Exercise directions | With the pictures left out, retype exactly the lines below starting at the line that contains "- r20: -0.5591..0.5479" and ending at the line that contains "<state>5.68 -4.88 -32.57".

Given records |

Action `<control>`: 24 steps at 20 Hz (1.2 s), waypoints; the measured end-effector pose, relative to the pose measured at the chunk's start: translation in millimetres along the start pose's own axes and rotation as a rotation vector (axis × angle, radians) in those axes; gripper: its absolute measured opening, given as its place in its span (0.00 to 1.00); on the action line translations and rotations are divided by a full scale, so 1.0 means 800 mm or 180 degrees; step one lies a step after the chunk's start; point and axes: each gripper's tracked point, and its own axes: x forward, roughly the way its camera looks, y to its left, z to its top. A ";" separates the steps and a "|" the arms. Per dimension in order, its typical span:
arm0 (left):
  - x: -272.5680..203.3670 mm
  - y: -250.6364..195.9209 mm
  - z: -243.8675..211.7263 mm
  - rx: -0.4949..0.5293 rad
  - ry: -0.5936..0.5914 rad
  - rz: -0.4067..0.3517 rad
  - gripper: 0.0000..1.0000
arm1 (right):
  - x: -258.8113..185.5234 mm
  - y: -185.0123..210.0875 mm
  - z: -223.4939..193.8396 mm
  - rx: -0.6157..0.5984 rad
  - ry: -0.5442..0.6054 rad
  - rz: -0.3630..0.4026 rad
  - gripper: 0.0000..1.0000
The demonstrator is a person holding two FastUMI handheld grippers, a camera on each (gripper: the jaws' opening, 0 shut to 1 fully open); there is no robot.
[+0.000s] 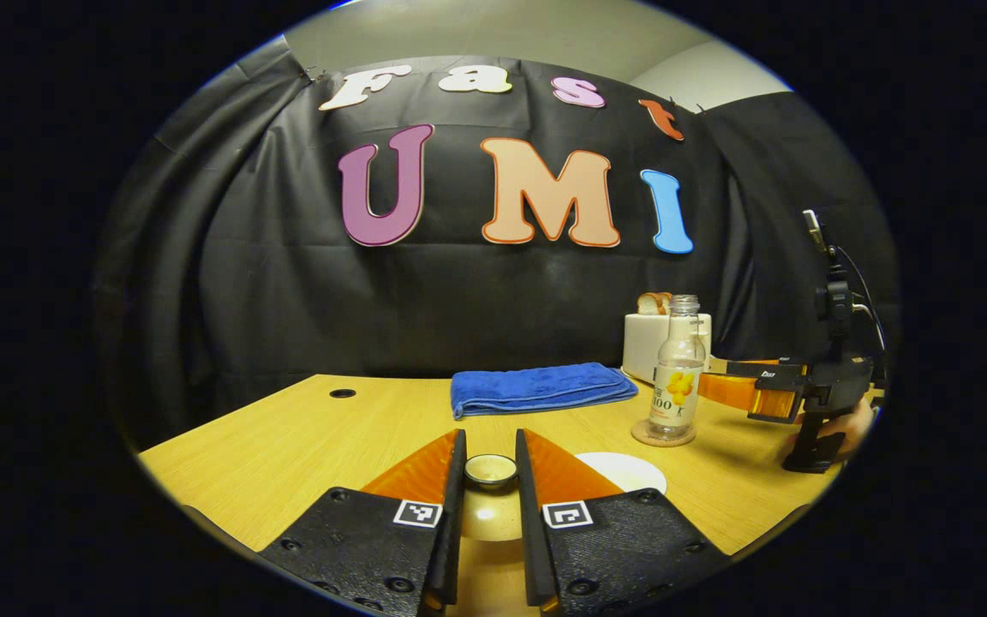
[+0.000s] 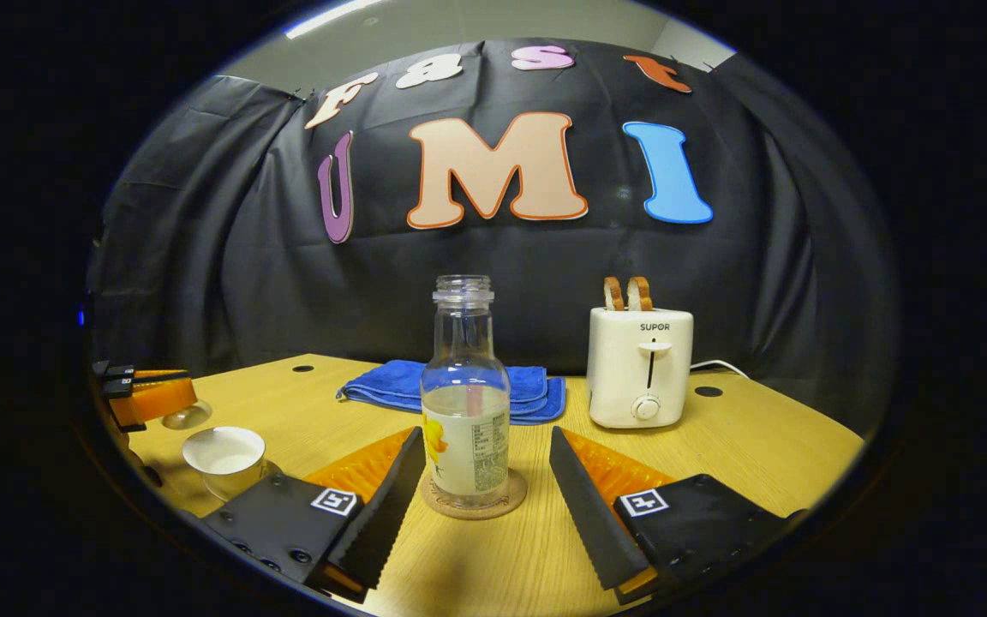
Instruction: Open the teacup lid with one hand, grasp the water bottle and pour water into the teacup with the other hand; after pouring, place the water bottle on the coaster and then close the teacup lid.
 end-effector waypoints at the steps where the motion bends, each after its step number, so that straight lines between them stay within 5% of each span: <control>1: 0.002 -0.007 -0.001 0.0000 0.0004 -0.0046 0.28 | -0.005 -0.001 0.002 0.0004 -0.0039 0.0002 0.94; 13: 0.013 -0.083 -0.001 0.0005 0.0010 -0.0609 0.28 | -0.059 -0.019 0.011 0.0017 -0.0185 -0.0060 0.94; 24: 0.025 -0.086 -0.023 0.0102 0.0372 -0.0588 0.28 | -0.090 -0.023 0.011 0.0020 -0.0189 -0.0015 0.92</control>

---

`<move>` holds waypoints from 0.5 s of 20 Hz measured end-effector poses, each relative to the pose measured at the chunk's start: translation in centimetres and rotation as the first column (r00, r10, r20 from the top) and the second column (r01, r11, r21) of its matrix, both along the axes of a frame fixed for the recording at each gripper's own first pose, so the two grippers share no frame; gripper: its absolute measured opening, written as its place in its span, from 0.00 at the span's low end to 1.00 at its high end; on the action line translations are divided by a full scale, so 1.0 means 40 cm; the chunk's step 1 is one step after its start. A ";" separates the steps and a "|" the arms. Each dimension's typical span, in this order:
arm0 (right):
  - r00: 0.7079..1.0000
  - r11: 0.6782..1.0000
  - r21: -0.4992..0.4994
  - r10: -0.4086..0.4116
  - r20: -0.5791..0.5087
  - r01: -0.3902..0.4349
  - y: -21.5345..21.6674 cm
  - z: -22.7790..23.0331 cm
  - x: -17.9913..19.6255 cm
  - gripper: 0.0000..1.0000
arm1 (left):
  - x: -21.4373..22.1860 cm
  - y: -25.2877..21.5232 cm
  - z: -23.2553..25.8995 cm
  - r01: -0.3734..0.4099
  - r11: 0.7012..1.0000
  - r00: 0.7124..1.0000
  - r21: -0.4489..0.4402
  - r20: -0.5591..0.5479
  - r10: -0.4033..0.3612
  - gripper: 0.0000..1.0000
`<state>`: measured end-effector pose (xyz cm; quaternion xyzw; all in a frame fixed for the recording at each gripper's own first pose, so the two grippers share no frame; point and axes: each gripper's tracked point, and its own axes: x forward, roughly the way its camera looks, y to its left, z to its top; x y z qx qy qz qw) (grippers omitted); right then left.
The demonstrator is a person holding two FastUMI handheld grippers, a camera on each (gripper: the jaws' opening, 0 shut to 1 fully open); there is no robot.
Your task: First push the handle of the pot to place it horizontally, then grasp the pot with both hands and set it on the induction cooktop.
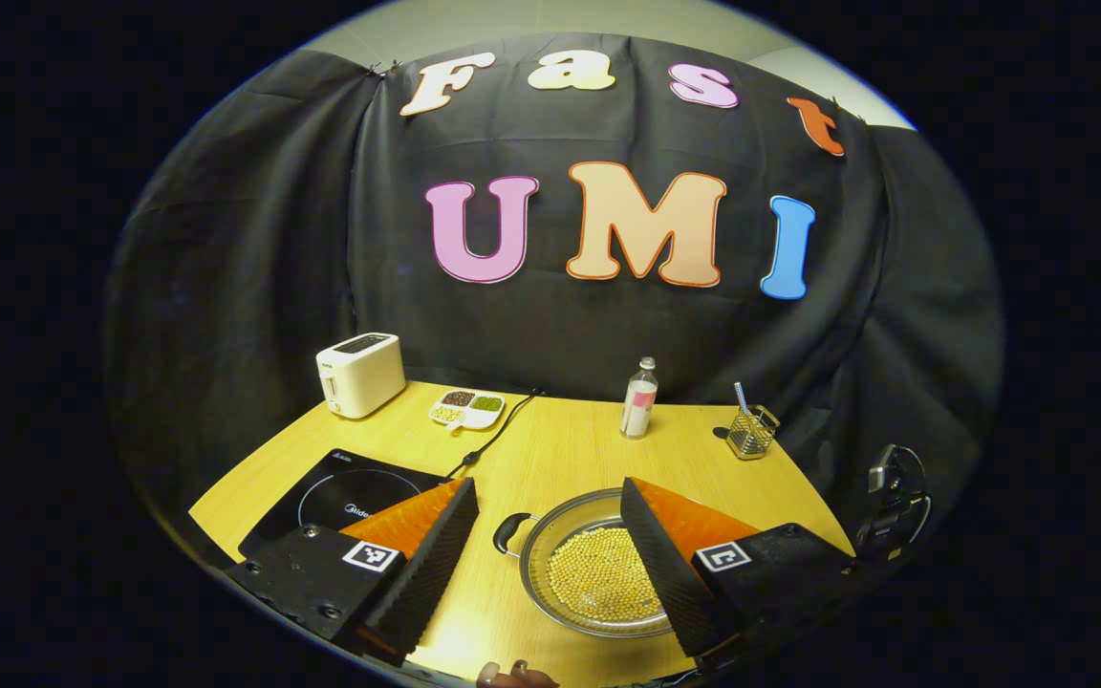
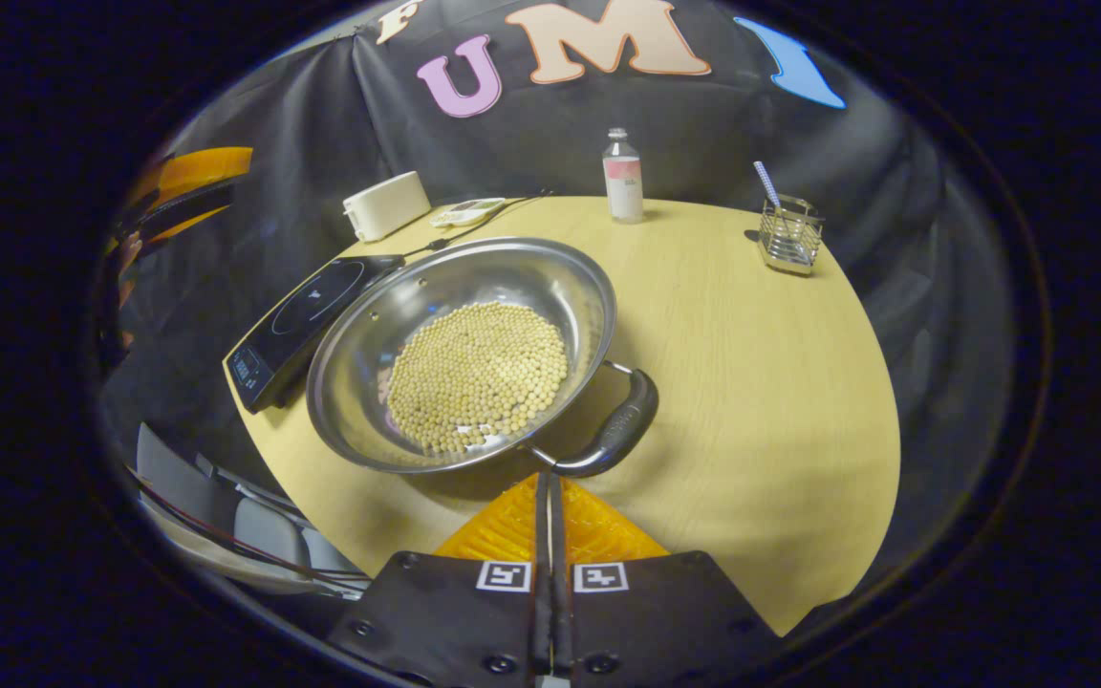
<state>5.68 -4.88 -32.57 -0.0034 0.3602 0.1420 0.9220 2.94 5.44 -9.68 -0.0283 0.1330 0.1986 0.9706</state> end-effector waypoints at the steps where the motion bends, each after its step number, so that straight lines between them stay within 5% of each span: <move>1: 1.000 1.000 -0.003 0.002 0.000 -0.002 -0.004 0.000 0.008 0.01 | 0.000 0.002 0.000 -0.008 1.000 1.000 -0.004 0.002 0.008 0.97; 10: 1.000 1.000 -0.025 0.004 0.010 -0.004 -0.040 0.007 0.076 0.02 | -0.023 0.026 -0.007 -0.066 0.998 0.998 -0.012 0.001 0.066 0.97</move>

Output for this task |
  - r20: -0.5591..0.5479
  - r10: -0.4033..0.3612
  - gripper: 0.0000..1.0000
`<state>`: measured end-effector pose (xyz cm; quaternion xyzw; all in a frame fixed for the recording at each gripper's own first pose, so the two grippers share no frame; point and axes: each gripper's tracked point, and its own axes: x forward, roughly the way its camera looks, y to its left, z to its top; x y z qx qy qz qw) (grippers omitted); right then left.
The demonstrator is a person holding two FastUMI handheld grippers, a camera on each (gripper: the jaws' opening, 0 shut to 1 fully open); there is no robot.
Your task: First push the handle of the pot to place it horizontally, then grasp the pot with both hands and set it on the induction cooktop.
<state>5.68 -4.88 -32.57 -0.0034 0.3602 0.1420 0.9220 2.94 5.44 -9.68 -0.0283 0.1330 0.1986 0.9706</state> end-effector waypoints at the steps where the motion bends, each after its step number, so that straight lines between them stay within 5% of each span: <move>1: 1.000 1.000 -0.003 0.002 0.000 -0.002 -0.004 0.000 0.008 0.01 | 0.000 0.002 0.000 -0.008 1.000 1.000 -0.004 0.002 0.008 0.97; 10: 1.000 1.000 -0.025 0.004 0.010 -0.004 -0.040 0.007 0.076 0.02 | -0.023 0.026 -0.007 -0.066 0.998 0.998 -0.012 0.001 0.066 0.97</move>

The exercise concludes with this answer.